__PROBLEM STATEMENT__. Give back the whole listing exactly as written, leaving out each picture.

__DATASET CONTENT__.
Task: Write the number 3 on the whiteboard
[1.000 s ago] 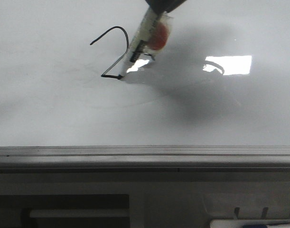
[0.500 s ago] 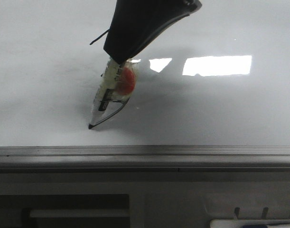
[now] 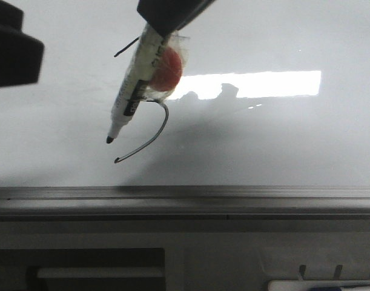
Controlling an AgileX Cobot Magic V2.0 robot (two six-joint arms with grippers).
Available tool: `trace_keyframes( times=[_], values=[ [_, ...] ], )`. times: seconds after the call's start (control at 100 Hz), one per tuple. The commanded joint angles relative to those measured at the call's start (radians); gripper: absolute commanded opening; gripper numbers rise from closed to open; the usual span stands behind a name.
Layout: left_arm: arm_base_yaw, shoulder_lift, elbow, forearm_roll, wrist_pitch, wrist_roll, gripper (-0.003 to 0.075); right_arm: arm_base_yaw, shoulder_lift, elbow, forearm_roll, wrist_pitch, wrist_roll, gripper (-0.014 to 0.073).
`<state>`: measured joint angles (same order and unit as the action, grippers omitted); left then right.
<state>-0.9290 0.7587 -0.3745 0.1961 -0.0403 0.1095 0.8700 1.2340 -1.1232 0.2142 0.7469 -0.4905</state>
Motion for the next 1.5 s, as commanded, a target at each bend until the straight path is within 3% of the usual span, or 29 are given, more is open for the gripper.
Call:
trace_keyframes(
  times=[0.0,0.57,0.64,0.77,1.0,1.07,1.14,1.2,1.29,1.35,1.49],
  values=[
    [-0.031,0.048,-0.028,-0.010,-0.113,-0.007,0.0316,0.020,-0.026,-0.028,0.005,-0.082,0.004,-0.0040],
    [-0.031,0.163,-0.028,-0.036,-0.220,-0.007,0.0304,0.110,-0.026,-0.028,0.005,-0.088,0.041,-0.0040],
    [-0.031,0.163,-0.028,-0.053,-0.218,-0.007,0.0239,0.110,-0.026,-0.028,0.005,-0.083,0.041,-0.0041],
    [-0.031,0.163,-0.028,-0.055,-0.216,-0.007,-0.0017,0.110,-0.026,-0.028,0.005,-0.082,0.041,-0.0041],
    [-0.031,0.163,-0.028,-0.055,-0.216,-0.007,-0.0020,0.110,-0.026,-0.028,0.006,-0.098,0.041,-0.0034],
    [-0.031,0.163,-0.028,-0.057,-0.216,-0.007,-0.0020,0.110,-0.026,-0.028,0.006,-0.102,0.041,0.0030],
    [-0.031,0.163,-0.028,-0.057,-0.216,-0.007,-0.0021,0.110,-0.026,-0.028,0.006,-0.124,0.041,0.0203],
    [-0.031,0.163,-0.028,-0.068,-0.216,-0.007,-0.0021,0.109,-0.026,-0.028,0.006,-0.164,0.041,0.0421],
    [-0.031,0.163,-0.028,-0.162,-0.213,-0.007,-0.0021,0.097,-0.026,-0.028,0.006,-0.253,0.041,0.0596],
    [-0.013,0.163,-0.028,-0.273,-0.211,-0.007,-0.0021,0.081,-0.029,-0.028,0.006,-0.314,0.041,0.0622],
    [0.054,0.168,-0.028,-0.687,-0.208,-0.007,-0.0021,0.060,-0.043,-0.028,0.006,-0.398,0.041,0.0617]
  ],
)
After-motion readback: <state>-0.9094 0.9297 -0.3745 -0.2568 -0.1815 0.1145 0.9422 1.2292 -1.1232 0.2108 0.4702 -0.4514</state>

__ANSWER BOX__.
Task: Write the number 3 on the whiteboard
[1.000 s ago] 
[0.500 s ago] 
[now] 
Controlling an AgileX Cobot Magic V2.0 robot (two six-joint arms with grippers).
Available tool: `trace_keyframes( times=[_], values=[ [_, ...] ], )`. times: seconds after the call's start (control at 100 Hz), one per tuple. The commanded joint angles relative to those measured at the call's start (radians); gripper: absolute commanded opening; gripper numbers rise from closed to open; the usual span stands behind a name.
Layout: left_arm: arm_base_yaw, shoulder_lift, elbow, forearm_roll, wrist_pitch, wrist_roll, gripper (-0.003 to 0.075); right_arm: arm_base_yaw, shoulder_lift, elbow, forearm_roll, wrist_pitch, wrist_roll, gripper (-0.014 to 0.073).
`<state>`: measured joint angles (same order and unit as the action, grippers omitted); left then right.
<state>-0.9290 0.7587 -0.3745 0.1961 -0.0403 0.1095 0.8700 1.2340 -1.1232 0.2142 0.7469 -0.4905</state>
Motion for the next 1.5 s, as commanded, a target at each bend until the straight path is within 3% of the usual span, or 29 are given, more is open for the gripper.
Call:
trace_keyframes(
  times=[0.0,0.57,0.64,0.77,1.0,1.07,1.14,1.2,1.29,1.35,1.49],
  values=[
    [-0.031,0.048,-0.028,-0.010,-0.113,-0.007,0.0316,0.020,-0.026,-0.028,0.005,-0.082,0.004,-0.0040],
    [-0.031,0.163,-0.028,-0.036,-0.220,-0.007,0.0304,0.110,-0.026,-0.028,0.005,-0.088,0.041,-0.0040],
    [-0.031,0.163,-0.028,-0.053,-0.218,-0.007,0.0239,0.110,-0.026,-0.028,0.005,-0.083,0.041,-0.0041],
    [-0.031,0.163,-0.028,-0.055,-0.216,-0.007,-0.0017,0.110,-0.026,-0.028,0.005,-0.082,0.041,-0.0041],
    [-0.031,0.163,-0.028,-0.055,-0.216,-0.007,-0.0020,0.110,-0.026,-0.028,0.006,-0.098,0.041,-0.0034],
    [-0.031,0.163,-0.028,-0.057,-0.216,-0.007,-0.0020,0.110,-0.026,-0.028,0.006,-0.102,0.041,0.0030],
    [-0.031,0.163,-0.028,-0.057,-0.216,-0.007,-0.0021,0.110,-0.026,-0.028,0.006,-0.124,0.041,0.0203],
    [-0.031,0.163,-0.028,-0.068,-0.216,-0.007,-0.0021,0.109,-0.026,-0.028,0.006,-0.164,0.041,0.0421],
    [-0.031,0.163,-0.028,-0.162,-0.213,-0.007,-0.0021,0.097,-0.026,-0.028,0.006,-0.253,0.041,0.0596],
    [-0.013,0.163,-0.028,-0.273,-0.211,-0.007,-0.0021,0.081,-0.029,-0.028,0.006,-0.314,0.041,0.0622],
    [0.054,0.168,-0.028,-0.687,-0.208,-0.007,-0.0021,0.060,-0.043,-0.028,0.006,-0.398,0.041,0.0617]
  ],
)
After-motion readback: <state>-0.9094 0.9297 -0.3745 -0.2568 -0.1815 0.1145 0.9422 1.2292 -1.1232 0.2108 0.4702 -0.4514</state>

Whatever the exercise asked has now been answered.